All in the <head> – Ponderings and code by Drew McLellan –

Scalability vs Performance

When designing the architecture for a web application, it is normally desirable to design every aspect of the system to be as scalable as possible. It’s only too often that badly designed apps have need to be completely refactored before any further development work can be done, entirely due to an unscalable architecture. If the app hasn’t been designed with an attitude of what if we wanted to …? then adding a dot-dot-dot six months down the line can be a massive undertaking with needless slaughtering of otherwise good code.

But we know this; we know that applications, any code in fact, needs to be designed to cope effectively with change. It’s one of the principals behind OO and it’s generally accepted as A Good Thing. This is typically done through the use of OO design principals closely coupled with various levels of abstraction. The question it raises, however, is where do we stop? At what point does multiple levels of abstraction stop saving development time and start taking its toll on performance?

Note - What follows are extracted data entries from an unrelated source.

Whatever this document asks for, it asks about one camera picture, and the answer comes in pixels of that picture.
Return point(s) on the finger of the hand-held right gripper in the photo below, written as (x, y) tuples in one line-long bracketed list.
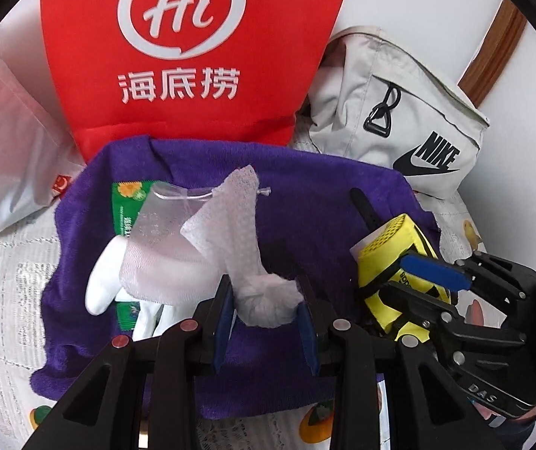
[(436, 274), (418, 307)]

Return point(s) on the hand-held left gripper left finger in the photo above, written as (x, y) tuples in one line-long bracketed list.
[(223, 330)]

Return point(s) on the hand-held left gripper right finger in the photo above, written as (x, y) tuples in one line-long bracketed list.
[(307, 333)]

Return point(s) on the yellow mesh pouch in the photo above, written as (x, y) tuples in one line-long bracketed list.
[(389, 239)]

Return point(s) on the white nonwoven cloth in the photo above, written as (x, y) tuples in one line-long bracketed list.
[(230, 225)]

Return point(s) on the green flower print packet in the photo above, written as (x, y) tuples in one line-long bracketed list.
[(127, 201), (128, 321)]

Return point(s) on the purple plush towel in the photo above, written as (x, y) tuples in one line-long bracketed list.
[(296, 197)]

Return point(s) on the beige canvas sling bag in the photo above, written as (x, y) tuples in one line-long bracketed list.
[(357, 117)]

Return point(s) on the fruit print tablecloth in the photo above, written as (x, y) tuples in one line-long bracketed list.
[(5, 318)]

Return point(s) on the white plastic bag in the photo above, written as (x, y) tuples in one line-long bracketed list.
[(10, 150)]

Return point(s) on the red paper bag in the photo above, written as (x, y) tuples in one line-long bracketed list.
[(85, 79)]

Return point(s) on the wooden door frame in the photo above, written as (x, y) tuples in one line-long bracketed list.
[(497, 42)]

Take the example of database normalisation. If adhering to third level of normalisation completely, theory would have us storing tables full of things like postal codes. It’s possible that two users could have the same postal code, and our design should not allow that data to be stored twice. Of course, the reality in a global information system like a web application is that it’s very unlikely that a reasonable quantity of users will live only a few doors apart, and even if they do, the overhead of needing to join to a massive table of postal codes means it just isn’t important. Nothing bad will happen if AB12 3CD is stored twice, or hell, even three times. There is little or no consequence in not adhering to the third level of normalisation in case like this – so little that it’s not often done. There’s no advantage in that degree of abstraction.

When working on our latest web CMS project, we decided we would not abstract our database layer so far as to not caring about what the database engine was and what flavour of SQL it used. We standardised on MySQL. Of course, we did abstract a lot of the functionality, but not to the extent where we were no longer using MySQL-flavoured SQL in our classes. We decided that we’d picked PHP and MySQL because the combination is highly performant and quick to develop for, so why bog it, and us, down with SQL translation for every single query.

The alternative would be to have dropped in something like PEAR DB, which we did consider for a while, as it would have enabled our app to be portable across an entire range of database platforms. However, I couldn’t stomach the thought of all that code (PEAR DB is big) even being parsed, let alone run for every database query (of which there are typically about a dozen per page load).

Instead, I opted for rolling my down, far simpler abstraction layer. Although our classes use MySQL-flavoured SQL, the only place that makes specific reference to any of PHP’s MySQL functions is the database class. We figured that if the worse came to the worse, it wouldn’t be too much effort to rewrite the database class to use a different engine if needs be.

The scalability / performance balance can be a difficult one to strike – especially is it’s not always apparent that you’re doing the wrong thing until you’ve done it. I’m pretty happy with the solution we settled on this time – but ask me again in six months’ time.

Update: Jeremy Zawodny expresses a view which pretty much confirms, in my mind, the decision we took. Zawodny’s a guy worth listening to.